• Exercise prompt
If a line in the entries contains the string "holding", include that line in your answer.

[Saved entries]
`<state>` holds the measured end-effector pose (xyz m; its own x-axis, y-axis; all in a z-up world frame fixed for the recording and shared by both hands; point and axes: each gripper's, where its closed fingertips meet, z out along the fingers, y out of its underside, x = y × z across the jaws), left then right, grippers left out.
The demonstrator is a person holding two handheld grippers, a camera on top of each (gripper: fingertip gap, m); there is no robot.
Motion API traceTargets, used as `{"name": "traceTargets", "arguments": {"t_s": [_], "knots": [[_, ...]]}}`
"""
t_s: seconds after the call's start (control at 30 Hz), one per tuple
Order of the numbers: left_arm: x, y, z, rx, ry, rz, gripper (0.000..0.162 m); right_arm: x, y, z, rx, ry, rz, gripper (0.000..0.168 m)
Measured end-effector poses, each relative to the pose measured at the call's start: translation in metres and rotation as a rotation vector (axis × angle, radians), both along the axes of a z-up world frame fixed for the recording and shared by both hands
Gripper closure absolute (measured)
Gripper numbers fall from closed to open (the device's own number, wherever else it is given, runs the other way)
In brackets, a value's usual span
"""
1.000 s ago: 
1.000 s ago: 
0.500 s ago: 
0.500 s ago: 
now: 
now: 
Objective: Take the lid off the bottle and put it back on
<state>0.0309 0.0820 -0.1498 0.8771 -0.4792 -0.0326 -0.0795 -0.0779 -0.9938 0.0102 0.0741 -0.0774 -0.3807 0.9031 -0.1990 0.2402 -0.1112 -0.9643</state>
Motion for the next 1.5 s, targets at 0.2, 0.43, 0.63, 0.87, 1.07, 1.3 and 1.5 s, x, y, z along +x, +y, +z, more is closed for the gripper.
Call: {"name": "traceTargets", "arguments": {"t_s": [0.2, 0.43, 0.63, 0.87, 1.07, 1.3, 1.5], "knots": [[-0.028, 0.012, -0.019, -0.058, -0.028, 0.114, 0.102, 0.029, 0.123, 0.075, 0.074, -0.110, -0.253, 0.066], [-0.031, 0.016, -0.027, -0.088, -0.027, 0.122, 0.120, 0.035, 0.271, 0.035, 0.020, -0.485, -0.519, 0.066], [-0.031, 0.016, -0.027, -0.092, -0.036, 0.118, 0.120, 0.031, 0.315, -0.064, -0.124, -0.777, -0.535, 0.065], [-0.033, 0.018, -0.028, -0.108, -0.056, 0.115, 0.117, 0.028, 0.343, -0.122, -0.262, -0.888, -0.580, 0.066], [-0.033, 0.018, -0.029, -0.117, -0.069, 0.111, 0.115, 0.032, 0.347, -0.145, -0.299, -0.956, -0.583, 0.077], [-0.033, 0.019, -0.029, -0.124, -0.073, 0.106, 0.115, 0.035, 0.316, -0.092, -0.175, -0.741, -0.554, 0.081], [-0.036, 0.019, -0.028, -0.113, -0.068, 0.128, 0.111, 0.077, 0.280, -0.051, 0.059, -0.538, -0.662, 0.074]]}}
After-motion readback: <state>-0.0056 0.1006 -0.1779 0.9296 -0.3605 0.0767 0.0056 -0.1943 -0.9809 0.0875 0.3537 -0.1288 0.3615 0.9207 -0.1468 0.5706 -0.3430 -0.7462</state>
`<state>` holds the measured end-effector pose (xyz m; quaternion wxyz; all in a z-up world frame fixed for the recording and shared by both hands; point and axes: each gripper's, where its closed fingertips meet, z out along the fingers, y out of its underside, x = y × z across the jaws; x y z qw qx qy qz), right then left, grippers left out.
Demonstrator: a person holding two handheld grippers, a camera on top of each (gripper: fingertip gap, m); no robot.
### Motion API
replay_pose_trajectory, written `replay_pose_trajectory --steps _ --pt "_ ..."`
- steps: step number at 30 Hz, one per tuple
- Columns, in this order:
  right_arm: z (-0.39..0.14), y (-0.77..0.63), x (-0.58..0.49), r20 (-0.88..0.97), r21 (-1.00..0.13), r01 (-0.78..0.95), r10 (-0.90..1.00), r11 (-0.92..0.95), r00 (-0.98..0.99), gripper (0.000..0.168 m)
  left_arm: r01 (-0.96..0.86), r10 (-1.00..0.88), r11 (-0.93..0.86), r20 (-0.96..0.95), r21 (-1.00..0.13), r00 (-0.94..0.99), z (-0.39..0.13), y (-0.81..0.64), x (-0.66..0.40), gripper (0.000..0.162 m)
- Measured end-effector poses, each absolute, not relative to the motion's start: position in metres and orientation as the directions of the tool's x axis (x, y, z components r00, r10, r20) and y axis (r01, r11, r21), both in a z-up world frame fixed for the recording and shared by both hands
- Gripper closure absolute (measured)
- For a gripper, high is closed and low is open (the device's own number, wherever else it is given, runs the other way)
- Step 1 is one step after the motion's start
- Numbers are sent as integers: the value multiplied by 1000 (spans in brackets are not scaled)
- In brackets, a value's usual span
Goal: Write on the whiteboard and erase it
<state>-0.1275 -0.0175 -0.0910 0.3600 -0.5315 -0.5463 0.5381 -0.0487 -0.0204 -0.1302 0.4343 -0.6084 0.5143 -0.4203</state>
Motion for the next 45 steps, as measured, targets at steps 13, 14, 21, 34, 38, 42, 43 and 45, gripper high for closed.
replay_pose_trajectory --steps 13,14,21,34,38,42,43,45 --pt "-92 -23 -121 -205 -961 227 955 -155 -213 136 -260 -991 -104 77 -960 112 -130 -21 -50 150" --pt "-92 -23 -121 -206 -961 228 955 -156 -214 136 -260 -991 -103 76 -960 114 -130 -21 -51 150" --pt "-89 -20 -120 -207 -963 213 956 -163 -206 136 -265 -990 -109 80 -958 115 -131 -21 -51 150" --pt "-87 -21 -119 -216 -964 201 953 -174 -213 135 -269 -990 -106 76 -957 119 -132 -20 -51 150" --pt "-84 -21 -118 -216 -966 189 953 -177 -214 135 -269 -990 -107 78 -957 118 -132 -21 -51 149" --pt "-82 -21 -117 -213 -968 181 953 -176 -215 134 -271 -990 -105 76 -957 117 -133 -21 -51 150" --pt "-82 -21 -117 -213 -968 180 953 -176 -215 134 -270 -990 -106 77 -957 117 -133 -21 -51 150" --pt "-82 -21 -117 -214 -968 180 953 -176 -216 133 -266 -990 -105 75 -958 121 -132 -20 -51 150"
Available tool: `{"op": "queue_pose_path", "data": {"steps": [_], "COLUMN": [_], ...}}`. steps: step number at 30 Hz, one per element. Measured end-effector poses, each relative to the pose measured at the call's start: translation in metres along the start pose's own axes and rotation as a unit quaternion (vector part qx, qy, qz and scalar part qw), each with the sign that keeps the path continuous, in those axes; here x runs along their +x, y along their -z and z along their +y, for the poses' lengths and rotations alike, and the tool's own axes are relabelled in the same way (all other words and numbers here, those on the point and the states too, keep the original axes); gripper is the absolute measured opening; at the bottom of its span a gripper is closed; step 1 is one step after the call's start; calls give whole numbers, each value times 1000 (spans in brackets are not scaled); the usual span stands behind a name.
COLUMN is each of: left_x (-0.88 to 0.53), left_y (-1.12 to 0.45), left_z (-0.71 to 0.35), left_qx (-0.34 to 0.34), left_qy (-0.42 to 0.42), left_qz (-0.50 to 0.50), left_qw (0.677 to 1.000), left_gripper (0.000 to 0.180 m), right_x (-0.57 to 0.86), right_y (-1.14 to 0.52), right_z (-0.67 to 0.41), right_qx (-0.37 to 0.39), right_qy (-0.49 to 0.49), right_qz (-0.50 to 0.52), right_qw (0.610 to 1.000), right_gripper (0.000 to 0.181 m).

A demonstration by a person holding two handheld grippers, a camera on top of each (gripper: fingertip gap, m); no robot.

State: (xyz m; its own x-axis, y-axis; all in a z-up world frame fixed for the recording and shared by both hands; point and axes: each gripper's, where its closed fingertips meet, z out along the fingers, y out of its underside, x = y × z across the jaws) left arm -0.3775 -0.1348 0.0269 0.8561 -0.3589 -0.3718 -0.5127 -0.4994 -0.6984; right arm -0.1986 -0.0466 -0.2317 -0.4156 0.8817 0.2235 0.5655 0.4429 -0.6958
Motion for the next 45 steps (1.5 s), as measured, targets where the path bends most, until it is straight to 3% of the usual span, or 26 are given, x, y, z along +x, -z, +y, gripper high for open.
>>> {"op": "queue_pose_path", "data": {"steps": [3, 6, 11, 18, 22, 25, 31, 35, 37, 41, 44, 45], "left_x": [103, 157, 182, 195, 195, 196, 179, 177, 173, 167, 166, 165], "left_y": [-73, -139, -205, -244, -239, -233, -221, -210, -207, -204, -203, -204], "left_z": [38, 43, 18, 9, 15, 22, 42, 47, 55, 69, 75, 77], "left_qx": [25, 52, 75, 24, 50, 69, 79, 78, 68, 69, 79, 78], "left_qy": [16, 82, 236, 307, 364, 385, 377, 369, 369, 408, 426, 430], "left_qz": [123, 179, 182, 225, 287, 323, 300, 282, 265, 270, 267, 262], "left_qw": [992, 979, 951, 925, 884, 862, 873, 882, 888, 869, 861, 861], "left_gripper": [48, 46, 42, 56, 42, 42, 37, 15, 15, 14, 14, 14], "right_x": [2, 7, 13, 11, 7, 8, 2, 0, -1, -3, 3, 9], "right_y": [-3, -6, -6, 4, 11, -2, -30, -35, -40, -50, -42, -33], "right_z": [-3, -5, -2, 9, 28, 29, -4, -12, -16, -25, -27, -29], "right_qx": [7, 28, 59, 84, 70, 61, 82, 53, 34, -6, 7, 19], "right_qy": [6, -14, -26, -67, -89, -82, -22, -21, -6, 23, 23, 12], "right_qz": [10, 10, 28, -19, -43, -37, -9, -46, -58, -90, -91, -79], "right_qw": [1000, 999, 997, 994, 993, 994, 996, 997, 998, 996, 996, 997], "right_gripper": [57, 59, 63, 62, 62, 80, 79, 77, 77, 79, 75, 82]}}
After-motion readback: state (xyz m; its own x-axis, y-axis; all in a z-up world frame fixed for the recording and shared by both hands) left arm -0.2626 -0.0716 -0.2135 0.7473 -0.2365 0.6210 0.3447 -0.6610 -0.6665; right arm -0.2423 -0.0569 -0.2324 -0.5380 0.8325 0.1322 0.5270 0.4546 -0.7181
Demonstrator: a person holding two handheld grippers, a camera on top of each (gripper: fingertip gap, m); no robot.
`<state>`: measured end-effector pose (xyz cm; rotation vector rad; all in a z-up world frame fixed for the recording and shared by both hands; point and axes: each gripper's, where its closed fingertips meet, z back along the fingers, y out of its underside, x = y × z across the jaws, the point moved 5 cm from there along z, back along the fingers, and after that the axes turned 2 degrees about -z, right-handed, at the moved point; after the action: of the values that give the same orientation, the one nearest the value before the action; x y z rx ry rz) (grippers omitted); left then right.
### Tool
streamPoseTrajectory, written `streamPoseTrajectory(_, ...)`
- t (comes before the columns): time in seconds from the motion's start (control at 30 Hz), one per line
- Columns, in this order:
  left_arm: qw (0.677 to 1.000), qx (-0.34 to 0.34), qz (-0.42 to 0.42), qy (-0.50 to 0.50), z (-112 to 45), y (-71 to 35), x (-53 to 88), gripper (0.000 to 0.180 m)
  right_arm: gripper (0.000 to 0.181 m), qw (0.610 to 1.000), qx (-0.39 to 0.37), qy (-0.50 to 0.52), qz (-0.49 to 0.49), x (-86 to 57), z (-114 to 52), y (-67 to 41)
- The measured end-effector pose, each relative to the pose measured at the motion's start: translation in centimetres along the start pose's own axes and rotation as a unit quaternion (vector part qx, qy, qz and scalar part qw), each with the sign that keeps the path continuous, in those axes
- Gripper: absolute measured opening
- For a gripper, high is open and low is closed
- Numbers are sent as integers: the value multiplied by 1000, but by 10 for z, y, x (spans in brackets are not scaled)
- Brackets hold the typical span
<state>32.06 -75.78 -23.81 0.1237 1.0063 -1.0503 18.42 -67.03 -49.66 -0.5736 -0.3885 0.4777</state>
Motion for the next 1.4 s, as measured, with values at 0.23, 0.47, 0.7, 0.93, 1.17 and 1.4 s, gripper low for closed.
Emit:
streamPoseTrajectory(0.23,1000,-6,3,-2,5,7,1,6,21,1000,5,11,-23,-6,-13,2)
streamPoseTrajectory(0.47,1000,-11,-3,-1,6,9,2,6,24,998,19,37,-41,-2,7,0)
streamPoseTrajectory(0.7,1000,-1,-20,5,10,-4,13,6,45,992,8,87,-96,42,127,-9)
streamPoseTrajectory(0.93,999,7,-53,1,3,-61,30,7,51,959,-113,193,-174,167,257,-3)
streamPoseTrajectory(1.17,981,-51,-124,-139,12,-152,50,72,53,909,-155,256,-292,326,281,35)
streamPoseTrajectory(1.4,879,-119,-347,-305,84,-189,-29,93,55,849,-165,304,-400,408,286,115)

• Task response
The demonstrator is a person holding two handheld grippers, a camera on top of each (gripper: fingertip gap, m); there is no robot.
Demonstrator: a person holding two handheld grippers, a camera on top of each (gripper: fingertip gap, m); no robot.
A demonstration by a person holding two handheld grippers, a camera on top of each (gripper: fingertip gap, m); no robot.
Demonstrator: a person holding two handheld grippers, a camera on top of each (gripper: fingertip gap, m); no robot.

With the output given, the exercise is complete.